[Records for the exercise]

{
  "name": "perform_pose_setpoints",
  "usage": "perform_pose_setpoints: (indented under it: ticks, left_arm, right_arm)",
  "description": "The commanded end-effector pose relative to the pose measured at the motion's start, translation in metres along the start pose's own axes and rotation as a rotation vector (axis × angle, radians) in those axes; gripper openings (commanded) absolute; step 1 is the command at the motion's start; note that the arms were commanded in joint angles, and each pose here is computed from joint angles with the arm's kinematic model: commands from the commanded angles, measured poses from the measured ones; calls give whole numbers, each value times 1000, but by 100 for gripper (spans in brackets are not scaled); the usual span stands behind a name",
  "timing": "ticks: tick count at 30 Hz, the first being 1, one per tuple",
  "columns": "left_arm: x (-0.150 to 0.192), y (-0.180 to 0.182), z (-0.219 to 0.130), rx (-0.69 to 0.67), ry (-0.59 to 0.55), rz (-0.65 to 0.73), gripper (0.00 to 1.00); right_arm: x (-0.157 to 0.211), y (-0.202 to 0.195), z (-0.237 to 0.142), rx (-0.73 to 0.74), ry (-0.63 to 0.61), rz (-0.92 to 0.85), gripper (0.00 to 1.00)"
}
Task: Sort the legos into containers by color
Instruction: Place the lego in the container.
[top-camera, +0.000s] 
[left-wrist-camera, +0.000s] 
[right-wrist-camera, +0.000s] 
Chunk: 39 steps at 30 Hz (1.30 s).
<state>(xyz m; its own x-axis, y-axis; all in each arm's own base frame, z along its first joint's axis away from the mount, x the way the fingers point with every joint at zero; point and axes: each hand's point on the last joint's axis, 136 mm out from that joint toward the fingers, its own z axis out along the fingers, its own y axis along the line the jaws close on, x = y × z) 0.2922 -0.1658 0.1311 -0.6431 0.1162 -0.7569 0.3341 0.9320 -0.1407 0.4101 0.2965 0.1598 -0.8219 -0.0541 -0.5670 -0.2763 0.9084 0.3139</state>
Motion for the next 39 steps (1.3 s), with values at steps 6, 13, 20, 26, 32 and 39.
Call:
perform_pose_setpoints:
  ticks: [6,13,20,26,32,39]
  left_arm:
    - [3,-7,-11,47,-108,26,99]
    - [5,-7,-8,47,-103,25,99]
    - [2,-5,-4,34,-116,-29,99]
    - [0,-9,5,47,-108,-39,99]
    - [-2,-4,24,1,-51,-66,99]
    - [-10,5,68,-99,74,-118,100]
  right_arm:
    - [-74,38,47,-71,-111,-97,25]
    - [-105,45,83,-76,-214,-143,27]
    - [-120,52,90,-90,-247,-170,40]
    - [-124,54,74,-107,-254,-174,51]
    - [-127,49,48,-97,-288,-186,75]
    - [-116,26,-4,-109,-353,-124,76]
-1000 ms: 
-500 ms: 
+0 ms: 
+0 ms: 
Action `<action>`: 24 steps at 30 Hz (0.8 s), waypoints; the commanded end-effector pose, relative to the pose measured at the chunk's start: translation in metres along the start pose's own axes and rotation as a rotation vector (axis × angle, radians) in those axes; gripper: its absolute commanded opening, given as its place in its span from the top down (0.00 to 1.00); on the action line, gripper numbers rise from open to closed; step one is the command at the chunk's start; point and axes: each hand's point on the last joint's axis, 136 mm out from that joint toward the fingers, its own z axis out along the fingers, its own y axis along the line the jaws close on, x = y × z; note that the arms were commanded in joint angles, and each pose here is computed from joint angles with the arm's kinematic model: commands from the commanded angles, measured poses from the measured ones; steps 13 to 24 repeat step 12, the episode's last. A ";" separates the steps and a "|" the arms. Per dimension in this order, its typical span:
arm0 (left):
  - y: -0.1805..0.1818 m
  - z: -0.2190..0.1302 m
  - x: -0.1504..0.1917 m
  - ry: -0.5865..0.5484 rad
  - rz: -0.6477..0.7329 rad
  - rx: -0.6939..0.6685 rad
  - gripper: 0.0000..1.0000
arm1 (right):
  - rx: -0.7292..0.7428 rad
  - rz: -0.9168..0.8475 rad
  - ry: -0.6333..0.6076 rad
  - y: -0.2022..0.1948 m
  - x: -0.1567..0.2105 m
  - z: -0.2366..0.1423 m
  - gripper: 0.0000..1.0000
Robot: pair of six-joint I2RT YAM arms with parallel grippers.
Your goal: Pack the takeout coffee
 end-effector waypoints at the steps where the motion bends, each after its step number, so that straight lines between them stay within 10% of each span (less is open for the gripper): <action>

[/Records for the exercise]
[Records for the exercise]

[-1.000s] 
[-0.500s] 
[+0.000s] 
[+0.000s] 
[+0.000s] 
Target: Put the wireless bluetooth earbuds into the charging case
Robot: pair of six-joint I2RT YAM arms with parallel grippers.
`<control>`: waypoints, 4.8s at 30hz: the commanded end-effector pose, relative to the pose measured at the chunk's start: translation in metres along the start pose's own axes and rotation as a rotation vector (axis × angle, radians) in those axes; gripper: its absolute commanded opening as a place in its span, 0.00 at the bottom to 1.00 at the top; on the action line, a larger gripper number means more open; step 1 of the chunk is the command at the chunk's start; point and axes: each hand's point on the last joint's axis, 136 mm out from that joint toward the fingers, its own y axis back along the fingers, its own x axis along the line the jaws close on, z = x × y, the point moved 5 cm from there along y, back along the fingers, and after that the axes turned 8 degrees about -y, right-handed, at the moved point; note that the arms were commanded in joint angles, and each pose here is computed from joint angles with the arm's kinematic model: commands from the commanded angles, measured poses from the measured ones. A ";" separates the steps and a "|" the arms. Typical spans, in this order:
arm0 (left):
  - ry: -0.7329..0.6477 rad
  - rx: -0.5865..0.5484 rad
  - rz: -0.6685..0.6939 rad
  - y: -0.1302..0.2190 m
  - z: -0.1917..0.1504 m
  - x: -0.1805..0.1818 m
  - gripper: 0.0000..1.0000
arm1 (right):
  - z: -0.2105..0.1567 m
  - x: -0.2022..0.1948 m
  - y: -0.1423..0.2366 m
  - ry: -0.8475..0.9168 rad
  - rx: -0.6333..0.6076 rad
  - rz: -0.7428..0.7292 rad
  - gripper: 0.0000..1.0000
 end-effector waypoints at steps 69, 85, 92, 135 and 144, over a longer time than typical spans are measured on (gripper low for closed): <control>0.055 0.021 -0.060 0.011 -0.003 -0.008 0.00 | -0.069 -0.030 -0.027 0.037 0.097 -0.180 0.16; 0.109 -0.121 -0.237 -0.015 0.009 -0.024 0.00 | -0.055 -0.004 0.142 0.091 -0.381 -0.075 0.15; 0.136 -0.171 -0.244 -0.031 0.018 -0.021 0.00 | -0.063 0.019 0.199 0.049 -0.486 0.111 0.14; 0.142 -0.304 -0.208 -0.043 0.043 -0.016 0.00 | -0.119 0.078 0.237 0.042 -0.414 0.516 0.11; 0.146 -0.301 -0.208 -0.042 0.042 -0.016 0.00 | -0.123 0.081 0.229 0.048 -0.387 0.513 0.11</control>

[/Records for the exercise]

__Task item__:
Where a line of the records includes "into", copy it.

__Completed task__:
Task: Sort the legos into containers by color
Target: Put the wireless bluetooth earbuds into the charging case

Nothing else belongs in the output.